Correlations between clinicopathologic characteristics, including SSTR-2a expression and outcomes, were retrospectively studied in 79 patients with pancreatic neuroendocrine tumors (PNETs).
The SSTR-2a score was 0 in 27% of patients, 1 in 24% of patients, 3 in 30% of patients, and 4 in 18% of patients. The overall survival rate was 87% at 1 year, 77% at 3 years, and 71% at 5 years. On univariate analysis, a pancreatic tumor that measured ≥20 mm in greatest dimension, stage IV disease, vascular invasion, neuroendocrine carcinoma (NEC), and an SSTR-2a score of 0 were associated significantly with poor outcomes. On multivariate analysis, NEC (P = .000; hazard ratio, 28.8; 95% confidence interval, 7.502-111.240) and an SSTR-2a score of 0 (P = .001; hazard ratio, 3.611; 95% confidence interval, 1.344-9.702) were related independently to poor outcomes.

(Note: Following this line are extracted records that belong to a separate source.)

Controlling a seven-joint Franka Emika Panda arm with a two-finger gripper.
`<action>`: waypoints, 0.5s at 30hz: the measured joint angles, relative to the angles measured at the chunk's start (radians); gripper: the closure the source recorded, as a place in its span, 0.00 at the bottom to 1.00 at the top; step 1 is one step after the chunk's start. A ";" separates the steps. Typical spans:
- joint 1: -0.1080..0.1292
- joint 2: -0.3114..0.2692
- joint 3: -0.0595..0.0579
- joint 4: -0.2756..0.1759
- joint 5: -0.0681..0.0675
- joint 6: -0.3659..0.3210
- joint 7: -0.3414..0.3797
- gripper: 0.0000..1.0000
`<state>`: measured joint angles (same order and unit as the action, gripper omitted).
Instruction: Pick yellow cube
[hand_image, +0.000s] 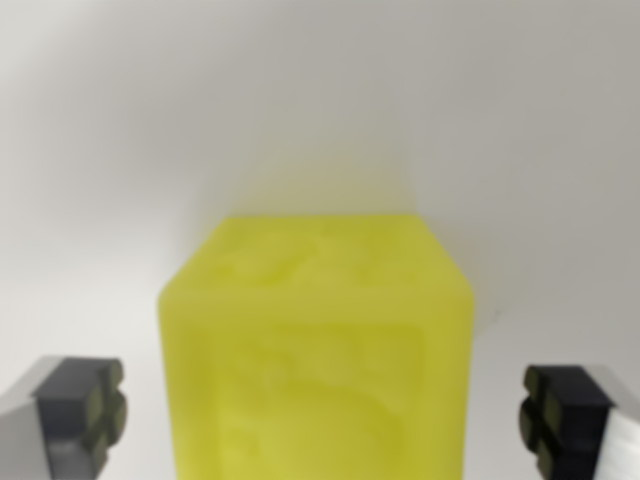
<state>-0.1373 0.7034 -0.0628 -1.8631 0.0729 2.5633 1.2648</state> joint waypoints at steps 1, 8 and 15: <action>0.000 0.006 0.000 0.002 0.001 0.003 0.000 0.00; 0.001 0.043 0.000 0.016 0.007 0.026 -0.002 0.00; 0.001 0.048 0.000 0.019 0.008 0.028 -0.002 0.00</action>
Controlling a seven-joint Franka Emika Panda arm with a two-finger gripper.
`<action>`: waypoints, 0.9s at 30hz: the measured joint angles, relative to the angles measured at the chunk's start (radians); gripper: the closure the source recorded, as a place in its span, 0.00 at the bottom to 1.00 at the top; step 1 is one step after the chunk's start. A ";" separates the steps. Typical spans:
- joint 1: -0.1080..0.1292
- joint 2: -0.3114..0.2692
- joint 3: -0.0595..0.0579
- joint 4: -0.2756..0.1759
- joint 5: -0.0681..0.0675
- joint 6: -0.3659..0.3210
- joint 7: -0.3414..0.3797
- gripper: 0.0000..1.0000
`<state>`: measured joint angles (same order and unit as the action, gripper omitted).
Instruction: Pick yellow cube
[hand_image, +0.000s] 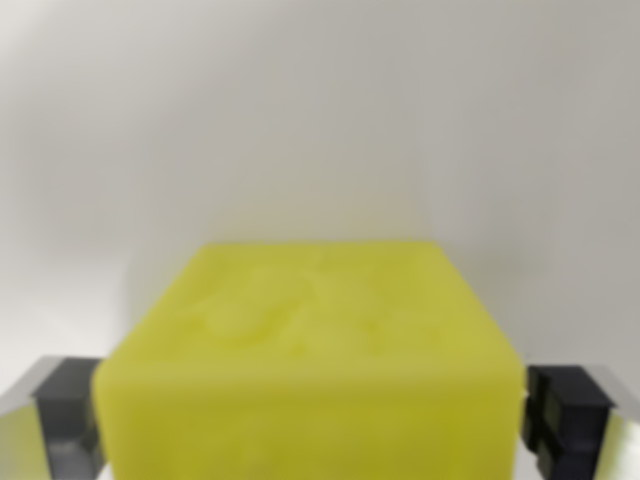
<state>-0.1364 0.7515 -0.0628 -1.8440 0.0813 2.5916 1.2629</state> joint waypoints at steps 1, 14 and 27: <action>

The current analysis of prognostic factors in patients with PNETs demonstrated that NEC and an SSTR-2a score of 0 both were significant independent predictors of poor outcomes. The results suggest that the assessment of SSTR-2a may facilitate the selection of treatment regimens and the prediction of outcomes. Because a considerable proportion of patients with NEC have SSTR-2a-positive tumors, further analyses of the usefulness of somatostatin analogues are warranted in patients who have SSTR-2a-positive NEC. Cancer 2013. © 2013 American Cancer Society.